Службы Google Play используют хеш-строку, чтобы определить, какие проверочные сообщения отправлять в ваше приложение. Хэш-строка состоит из имени пакета вашего приложения и сертификата открытого ключа вашего приложения. Чтобы сгенерировать хеш-строку:

  1. Если вы используете подпись приложения через Google Play , загрузите сертификат подписи приложения ( deployment_cert.der ) из раздела «Подписание приложений» консоли Google Play .

    Затем импортируйте сертификат подписи приложения во временное хранилище ключей:

    keytool -importcert -file deployment_cert.der -keystore temporary.keystore -alias PlayDeploymentCert
    

    Если вы подписываете APK-файлы напрямую, пропустите этот шаг.

  2. Получите сертификат подписи приложения — либо тот, который вы импортировали выше, либо тот, который вы используете для прямой подписи APK-файлов — в виде шестнадцатеричной строки в нижнем регистре.

    Например, чтобы получить шестнадцатеричную строку из созданного выше временного хранилища ключей, введите следующую команду:

    keytool -exportcert -keystore temporary.keystore -alias PlayDeploymentCert | xxd -p | tr -d "[:space:]"
    

    Если вы подписываете APK-файлы напрямую, укажите рабочее хранилище ключей и псевдоним сертификата.

  3. Если вы создали временное хранилище ключей, удалите его.

  4. Добавьте шестнадцатеричную строку к имени пакета вашего приложения, разделив ее одним пробелом.

  5. Вычислите сумму SHA-256 объединенной строки. Обязательно удалите из строки все начальные и конечные пробелы перед вычислением суммы SHA-256.

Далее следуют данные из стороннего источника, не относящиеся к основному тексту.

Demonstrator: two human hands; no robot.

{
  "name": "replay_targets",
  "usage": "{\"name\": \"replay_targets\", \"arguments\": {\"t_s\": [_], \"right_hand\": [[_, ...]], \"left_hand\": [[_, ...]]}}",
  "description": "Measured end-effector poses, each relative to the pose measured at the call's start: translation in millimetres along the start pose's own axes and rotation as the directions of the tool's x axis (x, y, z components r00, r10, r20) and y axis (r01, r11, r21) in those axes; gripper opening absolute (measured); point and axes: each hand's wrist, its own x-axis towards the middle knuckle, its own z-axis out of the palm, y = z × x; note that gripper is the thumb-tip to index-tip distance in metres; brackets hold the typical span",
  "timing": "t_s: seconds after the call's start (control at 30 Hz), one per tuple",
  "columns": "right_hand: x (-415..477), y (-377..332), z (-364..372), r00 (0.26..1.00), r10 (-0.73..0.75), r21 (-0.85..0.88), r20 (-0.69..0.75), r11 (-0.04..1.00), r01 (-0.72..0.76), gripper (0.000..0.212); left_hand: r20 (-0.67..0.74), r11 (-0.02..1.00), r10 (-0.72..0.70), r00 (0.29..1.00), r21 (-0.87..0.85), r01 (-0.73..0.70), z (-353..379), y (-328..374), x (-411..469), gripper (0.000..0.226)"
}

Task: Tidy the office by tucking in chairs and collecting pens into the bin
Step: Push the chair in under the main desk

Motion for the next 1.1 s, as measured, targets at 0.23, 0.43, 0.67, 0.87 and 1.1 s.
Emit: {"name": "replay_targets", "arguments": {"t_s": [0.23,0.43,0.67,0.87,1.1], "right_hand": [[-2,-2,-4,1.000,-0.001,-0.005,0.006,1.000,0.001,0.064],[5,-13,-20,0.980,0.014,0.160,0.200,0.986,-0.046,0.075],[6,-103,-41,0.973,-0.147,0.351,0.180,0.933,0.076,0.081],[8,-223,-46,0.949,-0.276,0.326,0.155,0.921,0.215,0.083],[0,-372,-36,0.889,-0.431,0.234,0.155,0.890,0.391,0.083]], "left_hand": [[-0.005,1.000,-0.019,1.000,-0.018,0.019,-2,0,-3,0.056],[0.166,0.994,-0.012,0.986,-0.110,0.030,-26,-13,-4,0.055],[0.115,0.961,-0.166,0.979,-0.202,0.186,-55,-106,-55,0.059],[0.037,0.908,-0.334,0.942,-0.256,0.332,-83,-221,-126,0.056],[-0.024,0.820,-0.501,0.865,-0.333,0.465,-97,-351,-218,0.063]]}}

  6. Base64-кодирует двоичное значение суммы SHA-256. Возможно, вам придется сначала декодировать сумму SHA-256 из ее выходного формата.

  7. Хэш-строка вашего приложения — это первые 11 символов хеша в кодировке Base64.

Следующая команда вычисляет хеш-строку из рабочего хранилища ключей вашего приложения:

keytool -exportcert -alias PlayDeploymentCert -keystore MyProductionKeys.keystore | xxd -p | tr -d "[:space:]" | echo -n com.example.myapp `cat` | sha256sum | tr -d "[:space:]-" | xxd -r -p | base64 | cut -c1-11

Кроме того, вы можете получить хеш-строку вашего приложения с помощью класса AppSignatureHelper из примера приложения для получения SMS. Однако если вы используете вспомогательный класс, обязательно удалите его из своего приложения после получения хеш-строки. Не используйте в проверочных сообщениях хэш-строки, динамически вычисляемые на клиенте.

2. Отправьте подтверждающее сообщение по SMS.

После создания проверочного сообщения отправьте его на номер телефона пользователя с помощью любой системы SMS.

Например, см. раздел Проверка приложения с помощью Twilio SMS на сайте разработчика Twilio.

Когда устройство пользователя получает это сообщение, оно направляется в ваше приложение. Ваше приложение извлекает одноразовый код и отправляет его обратно на ваш сервер для завершения процесса проверки.

3. Проверьте одноразовый код при его возврате.

Сервер проверки номера телефона обычно имеет вторую конечную точку, которую он использует для получения одноразовых кодов обратно от клиентских приложений. Когда ваш сервер получит одноразовый код от вашего приложения в этой конечной точке, выполните следующие действия:

  1. Убедитесь, что одноразовый код действителен и срок его действия не истек.
  2. Зафиксируйте, что пользователь, привязанный к одноразовому коду, завершил верификацию номера телефона.
  3. Удалите запись в базе данных об одноразовом коде или каким-либо другим способом обеспечьте невозможность повторного использования того же кода.

Когда вы запишите статус проверки пользователя и удалите одноразовый код из своей базы данных, проверка будет завершена.